Par goût personnel, par tradition de famille, — son père était professeur et fin lettré, et son grand-oncle paternel avait épousé une sœur de Rivarol, — par métier aussi, M. Faguet aimait les Lettres. Un professeur qui aime les Lettres, et qui a la démangeaison d’écrire, est presque fatalement voué, ou condamné à, la critique. La critique, c’est l’enseignement prolongé et à peine déguisé ; et, en pareille matière, déguiser, c’est souligner encore, et c’est aggraver. Mieux vaut en prendre bravement son parti, comme l’a fait de très bonne heure M. Émile Faguet. « Depuis huit olympiades, écrivait-il en 1903, je n’ai fait absolument que de la critique.

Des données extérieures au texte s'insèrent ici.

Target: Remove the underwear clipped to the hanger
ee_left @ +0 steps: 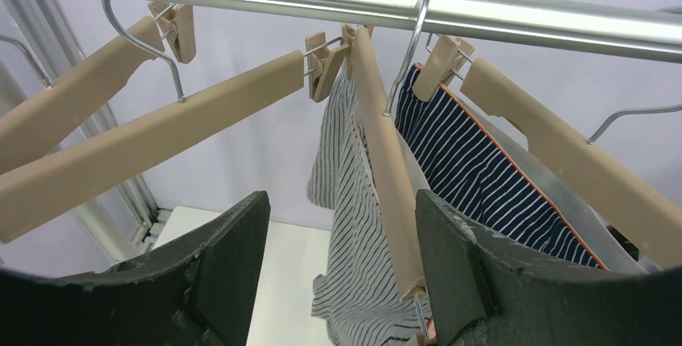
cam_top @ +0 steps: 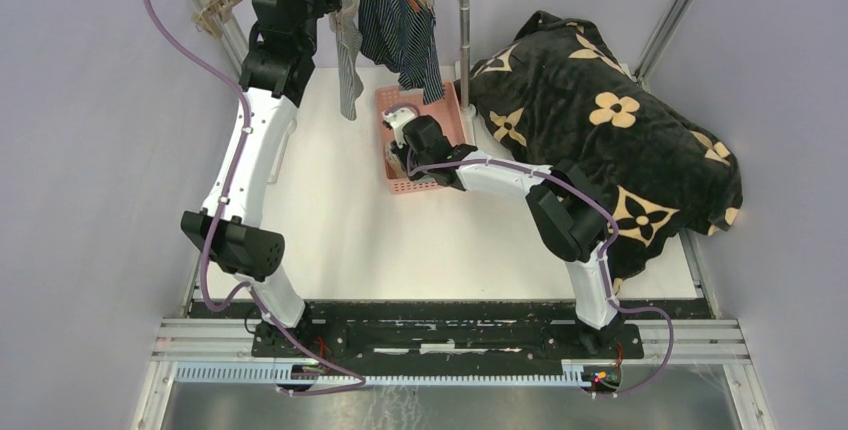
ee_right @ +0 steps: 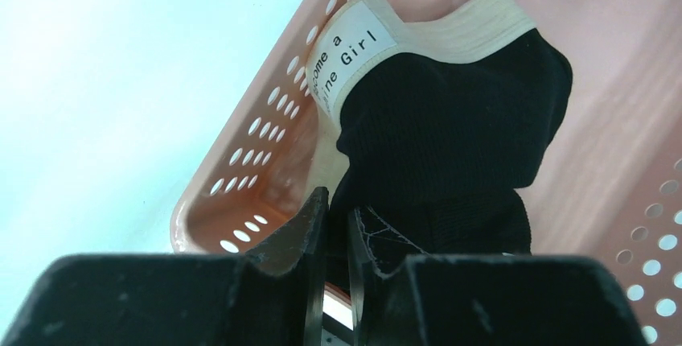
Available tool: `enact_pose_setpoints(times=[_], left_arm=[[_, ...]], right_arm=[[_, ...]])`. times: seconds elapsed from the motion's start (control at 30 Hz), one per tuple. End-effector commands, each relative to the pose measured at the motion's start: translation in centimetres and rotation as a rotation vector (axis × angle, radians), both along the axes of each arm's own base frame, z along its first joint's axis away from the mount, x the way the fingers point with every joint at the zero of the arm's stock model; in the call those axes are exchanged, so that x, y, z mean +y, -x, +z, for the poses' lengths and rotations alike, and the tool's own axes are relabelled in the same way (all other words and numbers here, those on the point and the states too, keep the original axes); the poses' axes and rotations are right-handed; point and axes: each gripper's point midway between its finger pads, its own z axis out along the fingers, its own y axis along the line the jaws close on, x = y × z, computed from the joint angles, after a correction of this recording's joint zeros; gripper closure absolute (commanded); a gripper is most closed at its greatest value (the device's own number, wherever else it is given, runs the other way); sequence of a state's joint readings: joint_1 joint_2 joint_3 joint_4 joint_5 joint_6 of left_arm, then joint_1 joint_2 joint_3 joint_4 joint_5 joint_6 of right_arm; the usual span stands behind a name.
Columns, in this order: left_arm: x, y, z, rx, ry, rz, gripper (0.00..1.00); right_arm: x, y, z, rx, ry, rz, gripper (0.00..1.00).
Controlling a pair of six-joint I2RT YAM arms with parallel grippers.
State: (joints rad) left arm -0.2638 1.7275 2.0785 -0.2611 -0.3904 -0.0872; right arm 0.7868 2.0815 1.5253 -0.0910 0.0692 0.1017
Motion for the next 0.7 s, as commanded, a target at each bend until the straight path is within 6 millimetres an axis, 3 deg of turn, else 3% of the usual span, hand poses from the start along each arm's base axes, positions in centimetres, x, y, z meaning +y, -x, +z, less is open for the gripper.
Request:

Quelques vers entre la dix-huitième et la trentième année (ils étaient bien mauvais), quelques commencemens de romans et nouvelles qui m’ont tellement ennuyé moi-même que je me suis persuadé qu’il était à supposer qu’ils n’amuseraient pas les autres ; c’est tout ce que je découvre dans mon passé, en dehors de cette envahissante et débordante critique… Il n’y a pas une année où, soit en livres, soit en articles, soit en notes pour moi-même, je n’aie écrit la matière de trois ou quatre volumes de critique. Critique des livres, critique des mœurs, critique politique, je ne suis jamais sorti de là[1]. »

  1. Menus propos sur la critique (Renaissance latine du 15 janvier 1903).